Strawn Jeffrey R, Adler Caleb M, McNamara Robert K, Welge Jeffrey A, Bitter Samantha M, Mills Neil P, Barzman Drew H, Cerullo Michael A, Chang Kiki D, Strakowski Stephen M, DelBello Melissa P
Division of Bipolar Disorders Research, Department of Psychiatry and Behavioral Neuroscience, University of Cincinnati College of Medicine.
Bipolar Disord. 2014 Aug;16(5):523-30. doi: 10.1111/bdi.12113. Epub 2013 Aug 13.
Depressive and anxiety disorders are common in youth who are at risk for bipolar disorder (i.e., youth who have at least one parent with bipolar disorder) and antidepressants are commonly prescribed as treatment.
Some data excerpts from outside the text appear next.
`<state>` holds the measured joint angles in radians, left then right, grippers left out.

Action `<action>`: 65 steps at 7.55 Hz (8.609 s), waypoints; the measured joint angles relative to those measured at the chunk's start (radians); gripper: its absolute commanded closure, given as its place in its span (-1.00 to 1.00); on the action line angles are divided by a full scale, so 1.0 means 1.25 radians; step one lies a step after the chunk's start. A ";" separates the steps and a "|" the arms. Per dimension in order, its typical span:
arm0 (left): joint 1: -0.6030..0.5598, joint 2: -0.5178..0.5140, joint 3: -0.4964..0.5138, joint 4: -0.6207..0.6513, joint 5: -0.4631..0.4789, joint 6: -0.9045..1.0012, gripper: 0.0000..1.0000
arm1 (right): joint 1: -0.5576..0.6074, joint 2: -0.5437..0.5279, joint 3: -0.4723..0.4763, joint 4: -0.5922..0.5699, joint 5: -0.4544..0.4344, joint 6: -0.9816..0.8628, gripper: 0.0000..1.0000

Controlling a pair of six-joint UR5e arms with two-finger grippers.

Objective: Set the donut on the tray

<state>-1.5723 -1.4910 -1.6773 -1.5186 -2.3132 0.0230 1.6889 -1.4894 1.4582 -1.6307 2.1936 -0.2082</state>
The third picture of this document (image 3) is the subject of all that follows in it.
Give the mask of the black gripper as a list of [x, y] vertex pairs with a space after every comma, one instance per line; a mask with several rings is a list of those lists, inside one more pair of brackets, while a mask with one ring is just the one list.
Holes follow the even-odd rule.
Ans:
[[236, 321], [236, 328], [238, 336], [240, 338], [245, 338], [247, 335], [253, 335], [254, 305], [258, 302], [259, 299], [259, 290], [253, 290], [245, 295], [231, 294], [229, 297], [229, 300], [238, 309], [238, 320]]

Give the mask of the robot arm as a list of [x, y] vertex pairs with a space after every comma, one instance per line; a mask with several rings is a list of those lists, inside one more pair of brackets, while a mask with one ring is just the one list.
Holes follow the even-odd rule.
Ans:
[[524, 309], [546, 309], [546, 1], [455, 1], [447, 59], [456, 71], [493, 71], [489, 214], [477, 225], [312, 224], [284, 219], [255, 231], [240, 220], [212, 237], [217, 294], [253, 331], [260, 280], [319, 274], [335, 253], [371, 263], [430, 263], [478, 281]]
However, there are few data regarding the safety and tolerability of antidepressants in this population. Therefore, we sought to prospectively examine the effects of these medications in children and adolescents who are diagnosed with depressive or anxiety disorders and have a parent with bipolar I disorder.
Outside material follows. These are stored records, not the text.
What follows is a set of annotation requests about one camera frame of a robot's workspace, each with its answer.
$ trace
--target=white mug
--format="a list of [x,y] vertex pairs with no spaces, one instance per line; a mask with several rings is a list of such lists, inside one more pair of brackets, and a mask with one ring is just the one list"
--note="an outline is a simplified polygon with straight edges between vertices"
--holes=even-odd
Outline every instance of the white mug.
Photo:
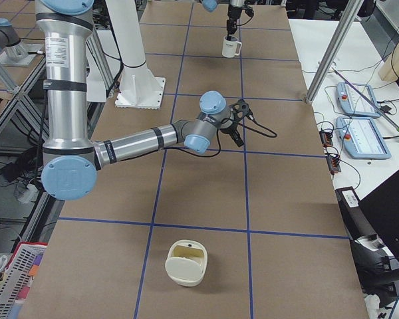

Youth aged 9-20 years, with at least one parent with bipolar I disorder [high risk (HR)], were recruited (n = 118) and assessed using semi-structured diagnostic interviews. Participants were prospectively evaluated using a modified version of the Longitudinal Interval Follow-up Evaluation to assess changes in affective and anxiety symptoms and were treated naturalistically.
Over the course of 43-227 weeks (mean duration of follow-up: 106 ± 55 weeks), 21% (n = 25) of youth had antidepressant exposure and, of these, 57% (n = 12) had an adverse reaction (e.g., irritability, aggression, impulsivity, or hyperactivity) that led to antidepressant discontinuation. Those patients who experienced an adverse reaction were significantly younger than those who did not (p = 0.02) and discontinuation of antidepressant therapy secondary to an adverse event occurred at an average of 16.7 ± 17.4 weeks (median: 11 weeks, range: 2-57 weeks). Cox proportional hazard analyses yielded a hazard ratio of 0.725 (p = 0.03), suggesting that there is a 27% decrease in the likelihood of an antidepressant-related adverse event leading to discontinuation with each one-year increase in age.
Antidepressant medications may be poorly tolerated in youth with a familial risk for developing mania. Controlled studies further assessing treatments for depression and anxiety in HR youth are urgently needed.
抑郁和焦虑障碍在有双相情感障碍风险的青少年中很常见(即父母至少一方患有双相情感障碍的青少年),抗抑郁药通常被用作治疗药物。然而,关于抗抑郁药在该人群中的安全性和耐受性的数据很少。因此,我们试图前瞻性地研究这些药物对被诊断患有抑郁或焦虑障碍且父母一方患有双相I型障碍的儿童和青少年的影响。
招募了年龄在9至20岁、父母至少一方患有双相I型障碍[高风险(HR)]的青少年(n = 118),并使用半结构化诊断访谈进行评估。使用改良版的纵向间隔随访评估对参与者进行前瞻性评估,以评估情感和焦虑症状的变化,并进行自然主义治疗。
在43至227周的过程中(平均随访时间:106±55周),21%(n = 25)的青少年接触过抗抑郁药,其中57%(n = 12)出现了不良反应(如易怒、攻击性、冲动或多动),导致停用抗抑郁药。经历不良反应的患者明显比未经历不良反应的患者年轻(p = 0.02),因不良事件而停用抗抑郁治疗的平均时间为16.7±17.4周(中位数:11周,范围:2至57周)。Cox比例风险分析得出风险比为0.725(p = 0.03),表明随着年龄每增加一岁,抗抑郁药相关不良事件导致停药的可能性降低27%。
有家族性躁狂风险的青少年对抗抑郁药的耐受性可能较差。迫切需要进行对照研究,进一步评估HR青少年抑郁和焦虑的治疗方法。